Nothing should be dropped or changed: copy every line of the listing.

• • • •

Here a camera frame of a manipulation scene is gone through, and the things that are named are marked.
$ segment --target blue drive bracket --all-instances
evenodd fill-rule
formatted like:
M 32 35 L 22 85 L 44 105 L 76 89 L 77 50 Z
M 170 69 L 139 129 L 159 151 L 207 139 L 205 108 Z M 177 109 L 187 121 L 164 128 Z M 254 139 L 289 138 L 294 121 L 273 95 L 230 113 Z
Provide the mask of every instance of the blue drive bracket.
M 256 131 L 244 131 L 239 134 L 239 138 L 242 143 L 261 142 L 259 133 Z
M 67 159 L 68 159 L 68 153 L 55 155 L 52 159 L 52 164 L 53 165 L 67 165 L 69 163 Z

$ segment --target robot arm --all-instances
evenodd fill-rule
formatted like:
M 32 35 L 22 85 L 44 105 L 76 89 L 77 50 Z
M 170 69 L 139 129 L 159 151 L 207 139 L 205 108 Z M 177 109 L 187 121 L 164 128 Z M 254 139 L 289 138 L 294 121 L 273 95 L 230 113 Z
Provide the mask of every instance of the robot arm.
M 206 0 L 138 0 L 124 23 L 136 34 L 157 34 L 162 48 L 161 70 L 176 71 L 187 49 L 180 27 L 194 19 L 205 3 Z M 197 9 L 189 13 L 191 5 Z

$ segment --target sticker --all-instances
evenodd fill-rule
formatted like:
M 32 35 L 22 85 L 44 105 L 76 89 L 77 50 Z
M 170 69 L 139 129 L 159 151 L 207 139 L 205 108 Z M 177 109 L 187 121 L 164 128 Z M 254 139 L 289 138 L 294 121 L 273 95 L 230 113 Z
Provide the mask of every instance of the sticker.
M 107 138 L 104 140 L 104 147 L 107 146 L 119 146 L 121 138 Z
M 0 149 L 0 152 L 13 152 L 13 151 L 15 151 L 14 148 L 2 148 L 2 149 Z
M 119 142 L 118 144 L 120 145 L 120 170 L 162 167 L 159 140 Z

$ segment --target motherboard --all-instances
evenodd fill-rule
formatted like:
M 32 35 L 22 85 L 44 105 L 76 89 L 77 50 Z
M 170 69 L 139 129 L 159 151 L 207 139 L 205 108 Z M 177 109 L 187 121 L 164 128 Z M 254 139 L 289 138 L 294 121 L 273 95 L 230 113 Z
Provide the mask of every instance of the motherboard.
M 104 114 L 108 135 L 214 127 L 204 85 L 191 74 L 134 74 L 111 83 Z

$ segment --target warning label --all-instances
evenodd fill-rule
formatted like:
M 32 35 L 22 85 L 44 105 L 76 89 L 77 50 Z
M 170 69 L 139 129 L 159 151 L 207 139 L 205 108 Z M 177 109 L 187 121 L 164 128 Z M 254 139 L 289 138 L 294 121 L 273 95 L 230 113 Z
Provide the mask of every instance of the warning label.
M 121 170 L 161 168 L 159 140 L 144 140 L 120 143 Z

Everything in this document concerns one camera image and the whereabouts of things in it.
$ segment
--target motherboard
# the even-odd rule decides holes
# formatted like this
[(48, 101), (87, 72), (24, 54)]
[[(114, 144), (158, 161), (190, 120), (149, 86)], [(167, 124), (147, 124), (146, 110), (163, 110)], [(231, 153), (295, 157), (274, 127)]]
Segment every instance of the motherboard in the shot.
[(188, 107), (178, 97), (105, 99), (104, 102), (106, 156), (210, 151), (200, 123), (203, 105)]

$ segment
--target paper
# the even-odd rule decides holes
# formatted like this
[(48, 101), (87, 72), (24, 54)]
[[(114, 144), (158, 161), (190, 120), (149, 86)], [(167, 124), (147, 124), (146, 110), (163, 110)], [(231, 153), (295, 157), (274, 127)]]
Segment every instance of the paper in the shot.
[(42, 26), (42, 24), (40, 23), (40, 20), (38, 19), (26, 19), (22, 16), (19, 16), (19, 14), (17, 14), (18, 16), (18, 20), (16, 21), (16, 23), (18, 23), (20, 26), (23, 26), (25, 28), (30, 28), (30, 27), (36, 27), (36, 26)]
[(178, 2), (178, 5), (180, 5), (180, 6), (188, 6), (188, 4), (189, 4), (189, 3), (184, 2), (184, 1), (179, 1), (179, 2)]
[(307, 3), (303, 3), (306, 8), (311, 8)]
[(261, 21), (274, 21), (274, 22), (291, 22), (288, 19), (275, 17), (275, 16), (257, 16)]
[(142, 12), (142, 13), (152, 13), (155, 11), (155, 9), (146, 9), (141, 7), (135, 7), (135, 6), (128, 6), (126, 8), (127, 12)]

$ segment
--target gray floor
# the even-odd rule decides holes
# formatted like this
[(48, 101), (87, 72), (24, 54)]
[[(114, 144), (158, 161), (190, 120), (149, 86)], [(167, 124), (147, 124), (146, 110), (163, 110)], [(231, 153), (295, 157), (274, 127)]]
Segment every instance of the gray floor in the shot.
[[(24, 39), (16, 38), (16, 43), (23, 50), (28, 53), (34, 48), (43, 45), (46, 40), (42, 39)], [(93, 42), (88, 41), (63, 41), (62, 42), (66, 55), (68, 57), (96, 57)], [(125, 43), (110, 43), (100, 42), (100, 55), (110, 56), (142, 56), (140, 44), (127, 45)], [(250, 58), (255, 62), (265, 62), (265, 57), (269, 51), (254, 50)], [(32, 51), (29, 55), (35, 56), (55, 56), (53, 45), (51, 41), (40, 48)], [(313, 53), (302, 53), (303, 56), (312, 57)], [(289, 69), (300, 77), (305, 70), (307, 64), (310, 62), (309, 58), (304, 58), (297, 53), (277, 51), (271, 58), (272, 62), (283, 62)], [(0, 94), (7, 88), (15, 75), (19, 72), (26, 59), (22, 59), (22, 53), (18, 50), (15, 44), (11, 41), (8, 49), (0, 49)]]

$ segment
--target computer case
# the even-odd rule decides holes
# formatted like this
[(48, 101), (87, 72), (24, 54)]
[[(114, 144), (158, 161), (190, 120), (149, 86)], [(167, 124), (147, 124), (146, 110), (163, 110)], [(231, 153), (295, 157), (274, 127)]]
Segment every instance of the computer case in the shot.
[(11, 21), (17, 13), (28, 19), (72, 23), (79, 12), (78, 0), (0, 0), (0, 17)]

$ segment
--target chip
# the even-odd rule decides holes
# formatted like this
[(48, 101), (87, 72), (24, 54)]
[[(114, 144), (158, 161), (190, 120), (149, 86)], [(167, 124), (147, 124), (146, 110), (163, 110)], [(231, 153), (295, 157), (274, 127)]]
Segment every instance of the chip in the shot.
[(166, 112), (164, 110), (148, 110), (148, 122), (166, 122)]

• • • •

- _RESPONSE AREA_
Here a camera frame of a manipulation scene is gone through, and the things that are named are marked.
$ segment --target blue drive bracket --all-instances
evenodd fill-rule
formatted like:
M 32 35 L 22 85 L 44 105 L 76 89 L 77 50 Z
M 170 69 L 139 129 L 159 151 L 207 139 L 205 108 Z M 177 109 L 187 121 L 164 128 Z M 254 139 L 289 138 L 294 121 L 273 95 L 230 113 Z
Provide the mask of every instance of the blue drive bracket.
M 256 131 L 244 131 L 239 134 L 239 138 L 242 143 L 261 142 L 259 133 Z
M 67 159 L 68 159 L 68 153 L 55 155 L 52 159 L 52 164 L 53 165 L 67 165 L 69 163 Z

$ segment --target robot arm --all-instances
evenodd fill-rule
formatted like:
M 32 35 L 22 85 L 44 105 L 76 89 L 77 50 Z
M 170 69 L 139 129 L 159 151 L 207 139 L 205 108 Z M 177 109 L 187 121 L 164 128 Z M 254 139 L 289 138 L 294 121 L 273 95 L 230 113 Z
Provide the mask of every instance of the robot arm.
M 206 0 L 138 0 L 124 23 L 136 34 L 157 34 L 162 48 L 161 70 L 176 71 L 187 49 L 180 27 L 194 19 L 205 3 Z M 197 9 L 189 13 L 191 5 Z

$ segment --target sticker --all-instances
evenodd fill-rule
formatted like:
M 32 35 L 22 85 L 44 105 L 76 89 L 77 50 Z
M 170 69 L 139 129 L 159 151 L 207 139 L 205 108 Z M 177 109 L 187 121 L 164 128 Z M 254 139 L 289 138 L 294 121 L 273 95 L 230 113 Z
Provide the mask of every instance of the sticker.
M 107 138 L 104 140 L 104 147 L 107 146 L 119 146 L 121 138 Z
M 0 149 L 0 152 L 13 152 L 13 151 L 15 151 L 14 148 L 2 148 L 2 149 Z
M 119 142 L 118 144 L 120 145 L 120 170 L 162 167 L 159 140 Z

$ segment --target motherboard --all-instances
evenodd fill-rule
formatted like:
M 32 35 L 22 85 L 44 105 L 76 89 L 77 50 Z
M 170 69 L 139 129 L 159 151 L 207 139 L 205 108 Z M 177 109 L 187 121 L 164 128 Z M 254 139 L 289 138 L 294 121 L 273 95 L 230 113 Z
Provide the mask of every instance of the motherboard.
M 104 114 L 108 135 L 214 127 L 204 85 L 191 74 L 134 74 L 111 83 Z

$ segment --target warning label --all-instances
evenodd fill-rule
formatted like:
M 32 35 L 22 85 L 44 105 L 76 89 L 77 50 Z
M 170 69 L 139 129 L 159 151 L 207 139 L 205 108 Z M 177 109 L 187 121 L 164 128 Z M 254 139 L 289 138 L 294 121 L 273 95 L 230 113 Z
Provide the mask of every instance of the warning label.
M 121 170 L 161 168 L 159 140 L 144 140 L 120 143 Z

Everything in this document concerns one camera image and the whereabouts of things in it.
$ segment
--target motherboard
# the even-odd rule decides holes
# formatted like this
[(48, 101), (87, 72), (24, 54)]
[[(114, 144), (158, 161), (190, 120), (149, 86)], [(167, 124), (147, 124), (146, 110), (163, 110)], [(231, 153), (295, 157), (274, 127)]]
Segment every instance of the motherboard in the shot.
[(188, 107), (178, 97), (105, 99), (104, 102), (106, 156), (210, 151), (200, 123), (203, 105)]

$ segment
--target paper
# the even-odd rule decides holes
# formatted like this
[(48, 101), (87, 72), (24, 54)]
[[(114, 144), (158, 161), (190, 120), (149, 86)], [(167, 124), (147, 124), (146, 110), (163, 110)], [(231, 153), (295, 157), (274, 127)]]
Segment every instance of the paper in the shot.
[(42, 26), (42, 24), (40, 23), (40, 20), (38, 19), (26, 19), (22, 16), (19, 16), (19, 14), (17, 14), (18, 16), (18, 20), (16, 21), (16, 23), (18, 23), (20, 26), (23, 26), (25, 28), (30, 28), (30, 27), (36, 27), (36, 26)]
[(178, 2), (178, 5), (180, 5), (180, 6), (188, 6), (188, 4), (189, 4), (189, 3), (184, 2), (184, 1), (179, 1), (179, 2)]
[(307, 3), (303, 3), (306, 8), (311, 8)]
[(261, 21), (274, 21), (274, 22), (291, 22), (288, 19), (275, 17), (275, 16), (257, 16)]
[(142, 12), (142, 13), (152, 13), (155, 11), (155, 9), (146, 9), (141, 7), (135, 7), (135, 6), (128, 6), (126, 8), (127, 12)]

$ segment
--target gray floor
# the even-odd rule decides holes
# formatted like this
[(48, 101), (87, 72), (24, 54)]
[[(114, 144), (158, 161), (190, 120), (149, 86)], [(167, 124), (147, 124), (146, 110), (163, 110)], [(231, 153), (295, 157), (274, 127)]]
Segment every instance of the gray floor in the shot.
[[(24, 39), (16, 38), (16, 43), (23, 50), (28, 53), (34, 48), (43, 45), (46, 40), (42, 39)], [(93, 42), (88, 41), (63, 41), (62, 42), (66, 55), (68, 57), (96, 57)], [(125, 43), (110, 43), (100, 42), (100, 55), (110, 56), (142, 56), (140, 44), (127, 45)], [(250, 58), (255, 62), (265, 62), (265, 57), (269, 51), (254, 50)], [(32, 51), (29, 55), (35, 56), (55, 56), (53, 45), (51, 41), (40, 48)], [(313, 53), (302, 53), (303, 56), (312, 57)], [(289, 69), (300, 77), (305, 70), (307, 64), (310, 62), (309, 58), (304, 58), (297, 53), (277, 51), (271, 58), (272, 62), (283, 62)], [(0, 94), (7, 88), (15, 75), (19, 72), (26, 59), (22, 59), (22, 53), (18, 50), (15, 44), (11, 41), (8, 49), (0, 49)]]

$ segment
--target computer case
# the even-odd rule decides holes
# formatted like this
[(48, 101), (87, 72), (24, 54)]
[[(114, 144), (158, 161), (190, 120), (149, 86)], [(167, 124), (147, 124), (146, 110), (163, 110)], [(231, 153), (295, 157), (274, 127)]]
Segment every instance of the computer case in the shot.
[(11, 21), (17, 13), (28, 19), (72, 23), (79, 12), (78, 0), (0, 0), (0, 17)]

$ segment
--target chip
# the even-odd rule decides holes
# formatted like this
[(48, 101), (87, 72), (24, 54)]
[[(114, 144), (158, 161), (190, 120), (149, 86)], [(167, 124), (147, 124), (146, 110), (163, 110)], [(231, 153), (295, 157), (274, 127)]]
Segment every instance of the chip in the shot.
[(166, 112), (164, 110), (148, 110), (148, 122), (166, 122)]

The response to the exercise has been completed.